Are diagnostic methods patentable? Until quite recently, the answer to this question would have been an unqualified “yes.” Recent court decisions concerning subject matter eligibility for patenting have changed the answer to this question to a hesitant “maybe.”

In 2013, the U.S. Supreme Court held that that isolated naturally-occurring genomic DNA was a non-patentable product of nature, even though isolating the DNA required breaking chemical bonds. Association for Molecular Pathology v. Myriad Genetics, 133 S. Ct. 2107, 2110 (2013).
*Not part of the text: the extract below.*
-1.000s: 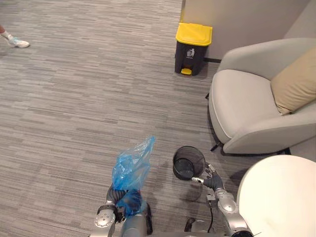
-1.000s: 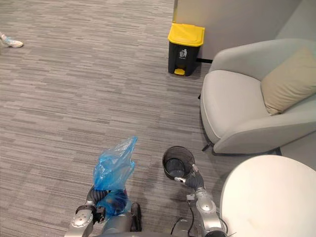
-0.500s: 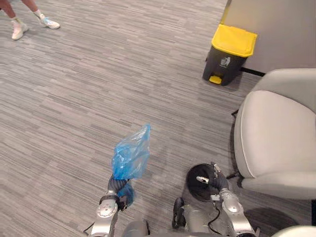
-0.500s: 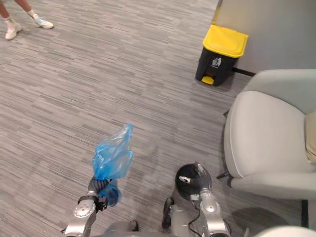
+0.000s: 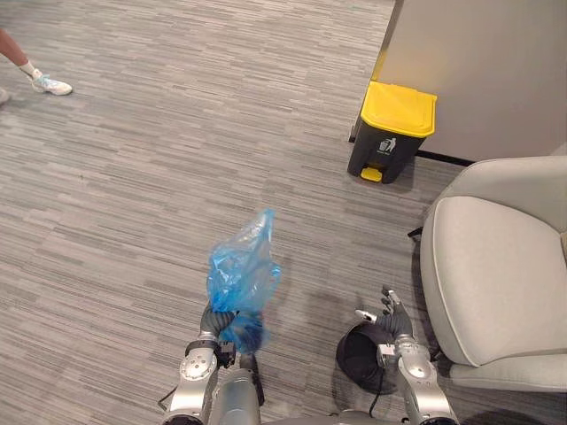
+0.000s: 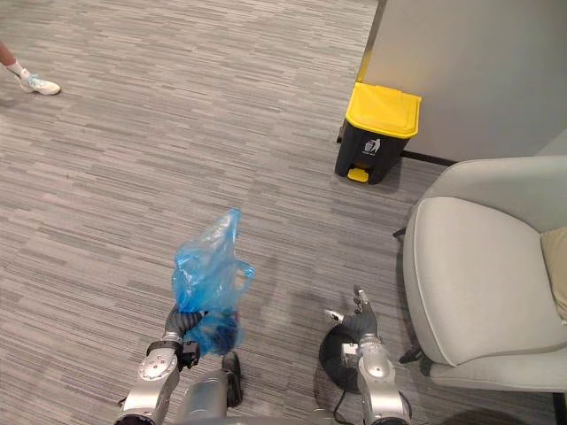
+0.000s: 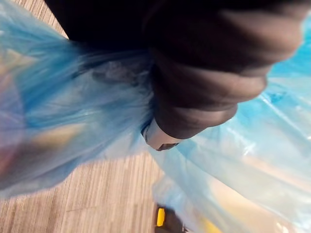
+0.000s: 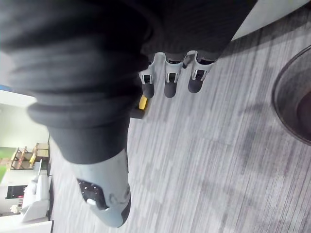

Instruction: Gather rubbish on tea table into small bin, then transfer packed bag to large trash can.

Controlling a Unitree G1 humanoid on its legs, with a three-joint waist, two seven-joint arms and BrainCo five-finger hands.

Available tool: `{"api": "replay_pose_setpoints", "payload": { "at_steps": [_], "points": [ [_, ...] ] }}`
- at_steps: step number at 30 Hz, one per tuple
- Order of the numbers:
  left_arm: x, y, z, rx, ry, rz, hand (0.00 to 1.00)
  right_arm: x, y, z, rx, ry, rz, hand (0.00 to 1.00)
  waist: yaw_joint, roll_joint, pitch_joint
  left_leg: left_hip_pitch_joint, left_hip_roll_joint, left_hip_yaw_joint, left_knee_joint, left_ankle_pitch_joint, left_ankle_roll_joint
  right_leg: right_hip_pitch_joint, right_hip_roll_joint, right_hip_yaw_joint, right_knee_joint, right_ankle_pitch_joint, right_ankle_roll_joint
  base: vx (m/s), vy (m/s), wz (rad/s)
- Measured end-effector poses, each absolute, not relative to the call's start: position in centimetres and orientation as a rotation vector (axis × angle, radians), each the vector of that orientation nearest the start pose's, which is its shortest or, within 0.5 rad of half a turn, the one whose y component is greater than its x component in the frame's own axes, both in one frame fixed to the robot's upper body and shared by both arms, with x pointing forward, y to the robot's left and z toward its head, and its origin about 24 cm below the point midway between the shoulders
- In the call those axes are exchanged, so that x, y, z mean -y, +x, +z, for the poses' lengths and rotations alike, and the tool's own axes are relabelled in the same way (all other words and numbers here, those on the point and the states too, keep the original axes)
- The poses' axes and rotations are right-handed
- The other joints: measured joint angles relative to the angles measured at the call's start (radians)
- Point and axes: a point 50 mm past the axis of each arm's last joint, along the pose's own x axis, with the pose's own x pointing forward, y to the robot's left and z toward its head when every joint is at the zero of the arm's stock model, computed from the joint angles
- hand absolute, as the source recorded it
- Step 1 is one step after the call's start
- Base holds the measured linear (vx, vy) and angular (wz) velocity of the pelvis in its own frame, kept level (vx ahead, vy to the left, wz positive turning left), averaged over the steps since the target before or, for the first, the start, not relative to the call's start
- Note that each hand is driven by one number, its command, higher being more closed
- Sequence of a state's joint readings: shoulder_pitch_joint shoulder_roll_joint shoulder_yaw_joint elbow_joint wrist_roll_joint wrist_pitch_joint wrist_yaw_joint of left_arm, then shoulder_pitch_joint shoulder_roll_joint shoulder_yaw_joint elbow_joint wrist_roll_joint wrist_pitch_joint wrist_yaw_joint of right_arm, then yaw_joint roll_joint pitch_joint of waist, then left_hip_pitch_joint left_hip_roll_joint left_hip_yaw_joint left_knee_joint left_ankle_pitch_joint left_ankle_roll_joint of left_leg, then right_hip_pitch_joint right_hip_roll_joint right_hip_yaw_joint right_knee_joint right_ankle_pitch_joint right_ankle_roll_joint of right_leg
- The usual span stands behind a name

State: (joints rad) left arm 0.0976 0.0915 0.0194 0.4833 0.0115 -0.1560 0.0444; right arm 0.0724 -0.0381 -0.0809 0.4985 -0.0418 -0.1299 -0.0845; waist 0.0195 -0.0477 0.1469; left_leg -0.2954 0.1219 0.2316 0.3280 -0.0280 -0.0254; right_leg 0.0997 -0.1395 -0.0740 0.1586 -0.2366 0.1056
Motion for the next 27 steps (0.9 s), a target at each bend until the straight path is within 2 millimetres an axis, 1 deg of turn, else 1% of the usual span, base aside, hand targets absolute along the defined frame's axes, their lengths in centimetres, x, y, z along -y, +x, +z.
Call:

The Myriad decision followed on the heels of another Supreme Court decision addressing the patent eligibility of a diagnostic method for determining whether a patient was receiving a safe and effective dosage of a drug by measuring the level of drug metabolite in the patient’s blood. Mayo Collaborative Services v. Prometheus Laboratories Inc.,132 S.Ct. 1289, 1291 (2012). The Supreme Court held the diagnostic method was not patentable because the patent claim had a natural law — the relationship between concentration of drug metabolite in the patient’s blood and the likelihood that the dosage would prove either ineffective or harmful — at its core, and the additional steps in the claim were not enough to transform the unpatentable natural correlation into a patentable application of the natural law.